- From: Andy Seaborne <andy.seaborne@epimorphics.com>
- Date: Thu, 12 Apr 2012 16:54:53 +0100
- To: Sandro Hawke <sandro@w3.org>
- CC: public-rdf-wg@w3.org
On 12/04/12 16:09, Sandro Hawke wrote:
> I'm having a lot of trouble understanding the motivation for
> partial-graph semantics. It seems to me like a kind-of-cool but
> way-too-complicated idea.
Dataset merge - it's not just imperative. It's just the conclusions of
accepting two datasets like graph merge is accepting the conclucions of
two graphs.
Concat TriG files.
> It's like you're saying that any triple:
>
> <a> <b> 7.
>
> is to be understood as saying that the value of the 'b' property of 'a'
> is not just seven, but rather it is seven-or-more.
>
> You see the analogy?
<#you> :name "Sandro" .
<#you> :name "Sandro Hawkes" .
more triples come along.
Another issue is that I don't think you can ever claim completeness
without minting the <u>.
Consider the non-archiving crawler. Just because it say N triples,
don't mean there are N triples at a resource. Security, cookies,
location etc may give someone else a different view even of an immutable
resource and the crawler can't know.
> To me,
>
> <u> {<a> <b> <c> }
>
> looks like tagging the graph {<a> <b> <c> } with the label<u>; but now
> I'm being told you're actually tagging some unknown graph that happens
> to contain at least the triple {<a> <b> <c> }.
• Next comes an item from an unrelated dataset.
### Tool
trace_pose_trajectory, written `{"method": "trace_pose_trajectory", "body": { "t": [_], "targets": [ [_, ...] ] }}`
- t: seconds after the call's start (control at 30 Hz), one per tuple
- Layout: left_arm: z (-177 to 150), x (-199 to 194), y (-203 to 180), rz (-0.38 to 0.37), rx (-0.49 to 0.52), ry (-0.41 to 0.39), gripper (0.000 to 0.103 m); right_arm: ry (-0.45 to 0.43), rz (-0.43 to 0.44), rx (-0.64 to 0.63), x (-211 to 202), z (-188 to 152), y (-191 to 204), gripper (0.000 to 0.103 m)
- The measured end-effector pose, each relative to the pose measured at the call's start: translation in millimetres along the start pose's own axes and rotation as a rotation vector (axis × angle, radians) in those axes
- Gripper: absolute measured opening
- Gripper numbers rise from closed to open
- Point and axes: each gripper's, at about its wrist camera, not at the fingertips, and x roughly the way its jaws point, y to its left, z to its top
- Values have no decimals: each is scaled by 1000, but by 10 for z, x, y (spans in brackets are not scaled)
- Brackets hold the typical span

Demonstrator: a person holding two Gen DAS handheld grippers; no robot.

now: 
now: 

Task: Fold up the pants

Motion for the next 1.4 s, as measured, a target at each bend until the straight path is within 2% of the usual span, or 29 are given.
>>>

That isn't what I meant by labelling. I have so far not been able to
work out what you mean unless it's owl:sameAs naming but we're
considering other labellings aren't we? It's indirect?
> So, back to the number analogy: it seems like the reason people want to
> to do this is because they sometimes want to increase the value of this
> property. Later they might want to say it's ten-or-more. There seems
> to be some concern that this could be a problem if we said that it was
> now exactly seven.
That's "replace" the value, not "extend" it.
RDF graphs can be merged, numbers can't.